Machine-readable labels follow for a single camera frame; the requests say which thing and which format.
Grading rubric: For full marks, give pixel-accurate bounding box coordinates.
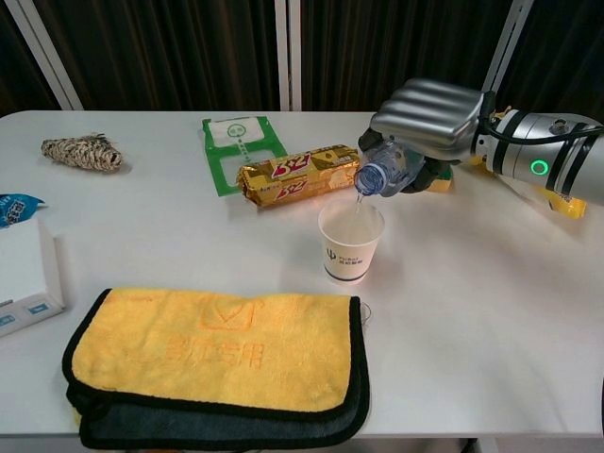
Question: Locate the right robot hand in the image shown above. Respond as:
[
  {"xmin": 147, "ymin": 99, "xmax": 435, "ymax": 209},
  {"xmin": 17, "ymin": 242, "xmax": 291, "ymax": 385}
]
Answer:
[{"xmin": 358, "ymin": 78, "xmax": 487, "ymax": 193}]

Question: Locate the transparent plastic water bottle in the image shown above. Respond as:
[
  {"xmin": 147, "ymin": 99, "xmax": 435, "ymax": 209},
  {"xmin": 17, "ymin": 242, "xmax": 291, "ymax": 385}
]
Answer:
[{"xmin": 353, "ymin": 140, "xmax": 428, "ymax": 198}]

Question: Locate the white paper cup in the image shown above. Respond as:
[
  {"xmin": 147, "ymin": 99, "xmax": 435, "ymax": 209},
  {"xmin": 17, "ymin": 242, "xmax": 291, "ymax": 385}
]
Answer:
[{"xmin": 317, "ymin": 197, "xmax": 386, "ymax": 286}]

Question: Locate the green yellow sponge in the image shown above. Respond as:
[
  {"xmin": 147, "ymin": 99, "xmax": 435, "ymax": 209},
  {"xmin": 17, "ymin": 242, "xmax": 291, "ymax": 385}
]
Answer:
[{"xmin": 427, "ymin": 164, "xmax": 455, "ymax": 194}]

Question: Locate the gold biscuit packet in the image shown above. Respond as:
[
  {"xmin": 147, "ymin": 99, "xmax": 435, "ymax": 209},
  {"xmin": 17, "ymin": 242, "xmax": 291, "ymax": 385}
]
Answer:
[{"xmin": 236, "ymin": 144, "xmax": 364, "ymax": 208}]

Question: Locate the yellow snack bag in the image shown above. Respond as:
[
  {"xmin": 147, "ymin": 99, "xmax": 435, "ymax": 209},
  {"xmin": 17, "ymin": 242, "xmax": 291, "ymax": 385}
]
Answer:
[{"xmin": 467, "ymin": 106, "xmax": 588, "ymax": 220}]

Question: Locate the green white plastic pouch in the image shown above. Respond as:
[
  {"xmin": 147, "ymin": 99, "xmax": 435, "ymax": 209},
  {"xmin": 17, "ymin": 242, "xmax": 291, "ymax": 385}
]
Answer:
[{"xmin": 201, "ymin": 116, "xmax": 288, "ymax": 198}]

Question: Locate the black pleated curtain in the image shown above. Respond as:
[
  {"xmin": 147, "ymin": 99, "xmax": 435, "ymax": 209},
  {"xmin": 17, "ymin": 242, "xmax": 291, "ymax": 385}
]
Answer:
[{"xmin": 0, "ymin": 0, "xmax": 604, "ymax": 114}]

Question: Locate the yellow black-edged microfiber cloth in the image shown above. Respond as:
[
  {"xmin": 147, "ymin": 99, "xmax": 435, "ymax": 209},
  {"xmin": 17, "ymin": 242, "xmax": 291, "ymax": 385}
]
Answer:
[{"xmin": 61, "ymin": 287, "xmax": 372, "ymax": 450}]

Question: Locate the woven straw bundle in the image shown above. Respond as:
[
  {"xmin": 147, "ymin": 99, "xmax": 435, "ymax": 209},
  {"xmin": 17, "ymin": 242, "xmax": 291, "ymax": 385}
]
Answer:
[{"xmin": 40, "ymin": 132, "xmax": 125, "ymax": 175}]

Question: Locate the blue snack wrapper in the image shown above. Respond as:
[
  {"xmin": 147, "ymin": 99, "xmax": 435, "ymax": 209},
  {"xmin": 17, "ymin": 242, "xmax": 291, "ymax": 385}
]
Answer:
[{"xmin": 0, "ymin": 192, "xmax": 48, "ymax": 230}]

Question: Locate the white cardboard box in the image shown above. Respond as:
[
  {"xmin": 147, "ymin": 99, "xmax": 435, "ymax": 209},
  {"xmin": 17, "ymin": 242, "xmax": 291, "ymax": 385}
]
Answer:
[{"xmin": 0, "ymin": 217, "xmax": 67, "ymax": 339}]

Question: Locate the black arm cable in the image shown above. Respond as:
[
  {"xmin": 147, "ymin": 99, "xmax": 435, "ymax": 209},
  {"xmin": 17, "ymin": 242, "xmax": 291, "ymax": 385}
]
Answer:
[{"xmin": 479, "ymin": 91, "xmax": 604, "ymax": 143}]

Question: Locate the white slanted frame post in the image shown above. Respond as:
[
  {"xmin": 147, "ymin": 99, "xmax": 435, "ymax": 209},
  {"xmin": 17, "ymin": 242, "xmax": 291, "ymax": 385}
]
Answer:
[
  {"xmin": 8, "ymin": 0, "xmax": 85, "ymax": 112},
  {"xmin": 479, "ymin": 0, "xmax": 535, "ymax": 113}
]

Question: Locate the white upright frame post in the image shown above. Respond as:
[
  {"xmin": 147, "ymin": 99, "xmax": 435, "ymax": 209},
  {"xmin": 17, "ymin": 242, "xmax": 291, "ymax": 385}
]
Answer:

> What is expected
Please transcribe each line above exactly, but leave the images out.

> Answer for this exercise
Machine-readable labels follow for a single camera frame; the requests say which thing and which format.
Grading rubric: For full marks, give pixel-accurate bounding box coordinates.
Question: Locate the right robot hand in the image shown above. Respond as:
[
  {"xmin": 147, "ymin": 99, "xmax": 435, "ymax": 209},
  {"xmin": 17, "ymin": 242, "xmax": 291, "ymax": 385}
]
Answer:
[{"xmin": 358, "ymin": 78, "xmax": 487, "ymax": 193}]

Question: Locate the transparent plastic water bottle in the image shown above. Respond as:
[
  {"xmin": 147, "ymin": 99, "xmax": 435, "ymax": 209},
  {"xmin": 17, "ymin": 242, "xmax": 291, "ymax": 385}
]
Answer:
[{"xmin": 353, "ymin": 140, "xmax": 428, "ymax": 198}]

Question: Locate the white paper cup in the image shown above. Respond as:
[
  {"xmin": 147, "ymin": 99, "xmax": 435, "ymax": 209},
  {"xmin": 17, "ymin": 242, "xmax": 291, "ymax": 385}
]
Answer:
[{"xmin": 317, "ymin": 197, "xmax": 386, "ymax": 286}]

Question: Locate the green yellow sponge in the image shown above. Respond as:
[
  {"xmin": 147, "ymin": 99, "xmax": 435, "ymax": 209},
  {"xmin": 17, "ymin": 242, "xmax": 291, "ymax": 385}
]
Answer:
[{"xmin": 427, "ymin": 164, "xmax": 455, "ymax": 194}]

Question: Locate the gold biscuit packet in the image shown above. Respond as:
[
  {"xmin": 147, "ymin": 99, "xmax": 435, "ymax": 209},
  {"xmin": 17, "ymin": 242, "xmax": 291, "ymax": 385}
]
Answer:
[{"xmin": 236, "ymin": 144, "xmax": 364, "ymax": 208}]

Question: Locate the yellow snack bag in the image shown above. Respond as:
[
  {"xmin": 147, "ymin": 99, "xmax": 435, "ymax": 209},
  {"xmin": 17, "ymin": 242, "xmax": 291, "ymax": 385}
]
Answer:
[{"xmin": 467, "ymin": 106, "xmax": 588, "ymax": 220}]

Question: Locate the green white plastic pouch in the image shown above. Respond as:
[
  {"xmin": 147, "ymin": 99, "xmax": 435, "ymax": 209},
  {"xmin": 17, "ymin": 242, "xmax": 291, "ymax": 385}
]
Answer:
[{"xmin": 201, "ymin": 116, "xmax": 288, "ymax": 198}]

Question: Locate the black pleated curtain in the image shown above. Respond as:
[
  {"xmin": 147, "ymin": 99, "xmax": 435, "ymax": 209},
  {"xmin": 17, "ymin": 242, "xmax": 291, "ymax": 385}
]
Answer:
[{"xmin": 0, "ymin": 0, "xmax": 604, "ymax": 114}]

Question: Locate the yellow black-edged microfiber cloth in the image shown above. Respond as:
[
  {"xmin": 147, "ymin": 99, "xmax": 435, "ymax": 209},
  {"xmin": 17, "ymin": 242, "xmax": 291, "ymax": 385}
]
Answer:
[{"xmin": 61, "ymin": 287, "xmax": 372, "ymax": 450}]

Question: Locate the woven straw bundle in the image shown above. Respond as:
[
  {"xmin": 147, "ymin": 99, "xmax": 435, "ymax": 209},
  {"xmin": 17, "ymin": 242, "xmax": 291, "ymax": 385}
]
Answer:
[{"xmin": 40, "ymin": 132, "xmax": 125, "ymax": 175}]

Question: Locate the blue snack wrapper in the image shown above. Respond as:
[
  {"xmin": 147, "ymin": 99, "xmax": 435, "ymax": 209},
  {"xmin": 17, "ymin": 242, "xmax": 291, "ymax": 385}
]
Answer:
[{"xmin": 0, "ymin": 192, "xmax": 48, "ymax": 230}]

Question: Locate the white cardboard box in the image shown above. Respond as:
[
  {"xmin": 147, "ymin": 99, "xmax": 435, "ymax": 209},
  {"xmin": 17, "ymin": 242, "xmax": 291, "ymax": 385}
]
Answer:
[{"xmin": 0, "ymin": 217, "xmax": 67, "ymax": 339}]

Question: Locate the black arm cable in the image shown above. Respond as:
[
  {"xmin": 147, "ymin": 99, "xmax": 435, "ymax": 209},
  {"xmin": 17, "ymin": 242, "xmax": 291, "ymax": 385}
]
Answer:
[{"xmin": 479, "ymin": 91, "xmax": 604, "ymax": 143}]

Question: Locate the white slanted frame post in the image shown above. Respond as:
[
  {"xmin": 147, "ymin": 99, "xmax": 435, "ymax": 209},
  {"xmin": 17, "ymin": 242, "xmax": 291, "ymax": 385}
]
Answer:
[
  {"xmin": 8, "ymin": 0, "xmax": 85, "ymax": 112},
  {"xmin": 479, "ymin": 0, "xmax": 535, "ymax": 113}
]

Question: Locate the white upright frame post in the image shown above. Respond as:
[
  {"xmin": 147, "ymin": 99, "xmax": 435, "ymax": 209},
  {"xmin": 17, "ymin": 242, "xmax": 291, "ymax": 385}
]
Answer:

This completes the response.